■ **Exercise**:
Report every line from the material that contains the word "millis".

■ **Exercise data**:
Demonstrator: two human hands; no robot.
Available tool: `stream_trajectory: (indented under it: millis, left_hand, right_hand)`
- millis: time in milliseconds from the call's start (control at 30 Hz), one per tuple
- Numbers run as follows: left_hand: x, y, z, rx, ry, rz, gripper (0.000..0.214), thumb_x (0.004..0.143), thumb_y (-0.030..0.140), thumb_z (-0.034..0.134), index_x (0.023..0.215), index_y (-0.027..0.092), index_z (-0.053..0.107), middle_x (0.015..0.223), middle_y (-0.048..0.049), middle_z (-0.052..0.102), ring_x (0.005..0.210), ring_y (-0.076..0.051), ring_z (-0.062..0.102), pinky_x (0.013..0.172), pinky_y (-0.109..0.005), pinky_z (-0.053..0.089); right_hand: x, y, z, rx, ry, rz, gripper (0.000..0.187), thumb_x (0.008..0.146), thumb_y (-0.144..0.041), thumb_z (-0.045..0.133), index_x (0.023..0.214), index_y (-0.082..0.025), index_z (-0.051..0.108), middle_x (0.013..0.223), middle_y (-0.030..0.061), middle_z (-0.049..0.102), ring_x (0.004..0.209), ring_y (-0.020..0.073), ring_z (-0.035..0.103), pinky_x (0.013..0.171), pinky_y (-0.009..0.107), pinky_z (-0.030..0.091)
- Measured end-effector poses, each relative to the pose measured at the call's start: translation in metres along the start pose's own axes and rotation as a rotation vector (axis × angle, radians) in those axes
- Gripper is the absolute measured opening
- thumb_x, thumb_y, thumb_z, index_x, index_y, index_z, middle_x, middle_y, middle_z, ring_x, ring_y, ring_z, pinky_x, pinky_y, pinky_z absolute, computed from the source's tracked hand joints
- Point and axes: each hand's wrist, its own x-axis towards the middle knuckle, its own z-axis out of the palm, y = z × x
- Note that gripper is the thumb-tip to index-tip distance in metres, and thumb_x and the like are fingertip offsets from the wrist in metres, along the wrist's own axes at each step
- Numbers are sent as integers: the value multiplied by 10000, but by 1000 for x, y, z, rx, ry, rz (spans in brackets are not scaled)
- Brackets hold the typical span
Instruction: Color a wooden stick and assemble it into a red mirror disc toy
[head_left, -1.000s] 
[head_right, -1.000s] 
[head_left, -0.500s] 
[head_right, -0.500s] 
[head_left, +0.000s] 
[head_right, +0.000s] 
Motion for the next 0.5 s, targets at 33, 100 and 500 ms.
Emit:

■ **Response for this exercise**:
Available tool: `stream_trajectory: (indented under it: millis, left_hand, right_hand)`
- millis: time in milliseconds from the call's start (control at 30 Hz), one per tuple

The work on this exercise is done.